Inevitably old arguments have been brought up and old morals have been drawn. The campaign for stricter control of hand guns – Washington DC, by the way, has one of the strictest laws, as strict as anything that might be written into a federal law – this campaign takes on new strength, through indignation after every murder or attempted murder of a prominent person. It raged after John Kennedy’s death, and then waned, raged again after the assassination of Martin Luther King, the paralysing of governor George Wallace, the death of Bobby Kennedy, the shooting of John Lennon, in fact, it seems only yesterday, and almost was, that I gave my talk over to the various state laws about hand gun control and the general yearning for a ban on so-called Saturday specials.

But these crusades always fade away not, as many angry people charge, because the rifle lobby is very powerful in Washington, which it is, but because millions of Americans are scared enough of violence on the streets and against their homes, to feel that a law to band handguns would render the citizen helpless against the criminal who will always get a gun somehow.

At any rate there is not likely to be much success in the next crusade, since President Reagan himself is strongly against gun control. His solution was, as governor of California, and still is, compulsory sentences from five to 15 years in jail for anyone committing a crime while in possession of a gun.

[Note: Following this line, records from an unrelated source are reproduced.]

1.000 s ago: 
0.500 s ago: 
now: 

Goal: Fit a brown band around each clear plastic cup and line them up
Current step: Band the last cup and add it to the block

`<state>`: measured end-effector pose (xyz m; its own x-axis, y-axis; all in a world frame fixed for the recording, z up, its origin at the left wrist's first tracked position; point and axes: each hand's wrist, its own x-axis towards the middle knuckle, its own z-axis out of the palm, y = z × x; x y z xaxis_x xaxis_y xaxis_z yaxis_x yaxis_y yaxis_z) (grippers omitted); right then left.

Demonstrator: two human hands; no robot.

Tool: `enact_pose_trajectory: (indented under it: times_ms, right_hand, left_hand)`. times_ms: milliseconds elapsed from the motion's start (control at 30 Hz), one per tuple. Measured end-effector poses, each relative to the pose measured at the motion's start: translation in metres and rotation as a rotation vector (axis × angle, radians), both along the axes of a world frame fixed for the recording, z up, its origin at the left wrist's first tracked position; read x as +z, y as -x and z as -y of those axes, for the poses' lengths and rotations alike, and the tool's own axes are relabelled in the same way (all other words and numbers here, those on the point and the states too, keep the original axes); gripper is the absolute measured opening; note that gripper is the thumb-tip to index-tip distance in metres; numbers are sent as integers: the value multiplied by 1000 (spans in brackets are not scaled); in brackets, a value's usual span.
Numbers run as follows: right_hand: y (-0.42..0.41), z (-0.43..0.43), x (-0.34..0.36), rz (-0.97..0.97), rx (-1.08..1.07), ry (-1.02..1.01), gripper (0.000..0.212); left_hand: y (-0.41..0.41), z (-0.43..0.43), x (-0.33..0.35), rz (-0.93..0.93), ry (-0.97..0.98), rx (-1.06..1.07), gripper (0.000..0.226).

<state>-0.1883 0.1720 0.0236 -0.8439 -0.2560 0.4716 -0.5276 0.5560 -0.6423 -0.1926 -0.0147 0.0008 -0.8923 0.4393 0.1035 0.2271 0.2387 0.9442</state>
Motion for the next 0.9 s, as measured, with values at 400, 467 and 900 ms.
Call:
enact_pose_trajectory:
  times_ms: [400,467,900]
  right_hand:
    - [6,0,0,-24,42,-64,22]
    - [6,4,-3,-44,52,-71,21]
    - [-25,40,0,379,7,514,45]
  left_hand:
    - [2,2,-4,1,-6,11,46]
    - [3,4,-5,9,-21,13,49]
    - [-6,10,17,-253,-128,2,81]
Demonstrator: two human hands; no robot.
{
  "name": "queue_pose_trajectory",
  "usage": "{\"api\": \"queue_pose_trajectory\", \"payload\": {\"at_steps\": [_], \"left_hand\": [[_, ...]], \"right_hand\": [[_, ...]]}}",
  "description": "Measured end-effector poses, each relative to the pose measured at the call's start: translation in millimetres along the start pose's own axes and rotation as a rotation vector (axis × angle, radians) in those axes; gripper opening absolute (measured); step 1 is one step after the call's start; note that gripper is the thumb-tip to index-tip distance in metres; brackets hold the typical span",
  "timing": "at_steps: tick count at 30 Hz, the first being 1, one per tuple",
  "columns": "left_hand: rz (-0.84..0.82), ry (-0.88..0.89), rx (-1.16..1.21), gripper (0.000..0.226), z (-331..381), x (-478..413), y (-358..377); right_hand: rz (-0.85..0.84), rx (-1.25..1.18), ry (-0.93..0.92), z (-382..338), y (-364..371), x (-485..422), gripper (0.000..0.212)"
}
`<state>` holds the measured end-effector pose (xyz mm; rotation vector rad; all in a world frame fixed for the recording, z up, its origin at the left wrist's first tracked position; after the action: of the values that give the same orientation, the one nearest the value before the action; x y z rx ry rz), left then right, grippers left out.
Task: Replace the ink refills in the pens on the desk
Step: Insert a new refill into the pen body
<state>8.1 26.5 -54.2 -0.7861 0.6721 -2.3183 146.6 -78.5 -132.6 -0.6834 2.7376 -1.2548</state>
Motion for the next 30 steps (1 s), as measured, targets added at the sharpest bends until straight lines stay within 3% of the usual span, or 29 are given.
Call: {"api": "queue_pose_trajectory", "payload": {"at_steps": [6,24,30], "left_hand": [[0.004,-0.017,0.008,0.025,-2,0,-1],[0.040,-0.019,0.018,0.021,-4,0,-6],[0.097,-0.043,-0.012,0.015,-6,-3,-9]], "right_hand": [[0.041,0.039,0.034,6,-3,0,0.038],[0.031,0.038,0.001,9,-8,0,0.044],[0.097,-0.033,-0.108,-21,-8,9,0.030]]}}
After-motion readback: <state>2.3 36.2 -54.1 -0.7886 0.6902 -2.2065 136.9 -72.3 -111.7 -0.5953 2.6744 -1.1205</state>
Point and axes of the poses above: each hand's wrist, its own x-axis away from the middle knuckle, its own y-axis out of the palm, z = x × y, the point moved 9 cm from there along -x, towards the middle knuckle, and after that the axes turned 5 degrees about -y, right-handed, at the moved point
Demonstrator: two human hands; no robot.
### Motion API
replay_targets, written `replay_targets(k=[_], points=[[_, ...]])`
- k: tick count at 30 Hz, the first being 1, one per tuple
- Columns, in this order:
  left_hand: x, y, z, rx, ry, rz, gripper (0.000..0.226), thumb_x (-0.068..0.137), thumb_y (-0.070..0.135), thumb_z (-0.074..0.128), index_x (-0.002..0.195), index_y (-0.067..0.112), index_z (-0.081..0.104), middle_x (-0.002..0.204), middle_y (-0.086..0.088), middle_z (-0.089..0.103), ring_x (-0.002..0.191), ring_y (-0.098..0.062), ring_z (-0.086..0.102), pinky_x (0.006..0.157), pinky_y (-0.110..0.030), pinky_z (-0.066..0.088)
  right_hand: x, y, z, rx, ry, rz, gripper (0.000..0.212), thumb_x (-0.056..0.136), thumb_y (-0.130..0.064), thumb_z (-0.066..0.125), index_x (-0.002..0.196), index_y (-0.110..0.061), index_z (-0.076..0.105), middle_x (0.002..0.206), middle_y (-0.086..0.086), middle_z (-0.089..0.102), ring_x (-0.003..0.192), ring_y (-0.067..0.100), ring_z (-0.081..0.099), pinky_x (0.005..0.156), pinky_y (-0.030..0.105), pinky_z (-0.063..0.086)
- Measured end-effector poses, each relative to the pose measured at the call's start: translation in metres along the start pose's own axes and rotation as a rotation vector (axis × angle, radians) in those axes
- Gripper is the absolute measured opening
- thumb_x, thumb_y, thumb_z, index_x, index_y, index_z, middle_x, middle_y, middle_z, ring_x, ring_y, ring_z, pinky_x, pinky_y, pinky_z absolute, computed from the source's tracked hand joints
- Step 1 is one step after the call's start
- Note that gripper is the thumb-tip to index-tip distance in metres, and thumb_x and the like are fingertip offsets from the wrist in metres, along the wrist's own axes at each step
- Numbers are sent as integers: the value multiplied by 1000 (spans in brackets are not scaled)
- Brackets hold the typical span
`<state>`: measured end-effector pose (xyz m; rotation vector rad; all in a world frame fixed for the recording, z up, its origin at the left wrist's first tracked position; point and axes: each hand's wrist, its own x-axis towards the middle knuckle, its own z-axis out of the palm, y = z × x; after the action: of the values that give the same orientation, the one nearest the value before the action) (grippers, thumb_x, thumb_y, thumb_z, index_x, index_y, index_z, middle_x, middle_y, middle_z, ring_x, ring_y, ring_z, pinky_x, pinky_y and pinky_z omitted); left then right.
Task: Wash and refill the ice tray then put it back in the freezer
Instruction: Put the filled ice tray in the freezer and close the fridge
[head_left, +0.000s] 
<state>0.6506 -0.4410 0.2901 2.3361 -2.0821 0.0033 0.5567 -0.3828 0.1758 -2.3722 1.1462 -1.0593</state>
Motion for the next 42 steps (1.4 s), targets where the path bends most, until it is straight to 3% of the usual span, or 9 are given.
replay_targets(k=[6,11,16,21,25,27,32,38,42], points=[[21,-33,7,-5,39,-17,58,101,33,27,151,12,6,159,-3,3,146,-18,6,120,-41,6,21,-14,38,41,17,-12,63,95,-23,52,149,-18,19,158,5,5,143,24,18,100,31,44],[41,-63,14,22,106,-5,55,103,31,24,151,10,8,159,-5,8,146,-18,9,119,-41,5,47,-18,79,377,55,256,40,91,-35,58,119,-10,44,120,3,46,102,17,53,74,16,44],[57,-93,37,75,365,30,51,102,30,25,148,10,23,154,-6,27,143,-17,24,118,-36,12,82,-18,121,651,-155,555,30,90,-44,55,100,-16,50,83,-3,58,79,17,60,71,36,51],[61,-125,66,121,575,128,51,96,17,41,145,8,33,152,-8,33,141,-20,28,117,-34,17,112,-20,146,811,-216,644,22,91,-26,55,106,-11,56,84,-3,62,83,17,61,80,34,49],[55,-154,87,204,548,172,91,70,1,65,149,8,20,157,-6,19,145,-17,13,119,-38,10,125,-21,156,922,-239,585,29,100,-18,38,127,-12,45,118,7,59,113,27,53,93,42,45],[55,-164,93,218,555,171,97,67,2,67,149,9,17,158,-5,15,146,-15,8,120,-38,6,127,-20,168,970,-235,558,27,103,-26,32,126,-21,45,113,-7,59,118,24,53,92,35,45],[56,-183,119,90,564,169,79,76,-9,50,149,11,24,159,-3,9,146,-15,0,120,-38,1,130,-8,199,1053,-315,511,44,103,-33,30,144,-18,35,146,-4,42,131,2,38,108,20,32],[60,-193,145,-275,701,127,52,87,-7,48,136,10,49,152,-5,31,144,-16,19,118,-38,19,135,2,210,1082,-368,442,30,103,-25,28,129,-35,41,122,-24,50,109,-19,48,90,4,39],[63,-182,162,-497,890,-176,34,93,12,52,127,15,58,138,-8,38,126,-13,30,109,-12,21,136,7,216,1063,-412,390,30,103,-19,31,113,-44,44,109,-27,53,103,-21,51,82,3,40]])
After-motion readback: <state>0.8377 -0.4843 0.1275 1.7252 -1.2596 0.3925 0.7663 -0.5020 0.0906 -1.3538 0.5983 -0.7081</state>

I leave the grave and undoubtedly sincere moralising about the sickness of this country, of our time, to others. If violence is, indeed, a special sickness of our age, it is universal and nobody so far, has come up with a cure.

But I will end by reminding you that such characters as John Hinckley seem to be around at all times, especially in a country which offers to a fugitive the escape hatch of a continent. The proper comparison between violence in America is not with any one country, but with the whole of Europe.

On any given day the protective research section of the United States secret service has on file the names of not less than 50,000 persons who have written threatening or obscene letters to the incumbent president. Fifteen hundred new letters are added every month. Repeaters are tracked down, from their letters simply, and the secret service claims an average of 98% of such people apprehended, many of them tried and put away.

John Hinckley, it appears now, was one of the 2% who slipped through the net.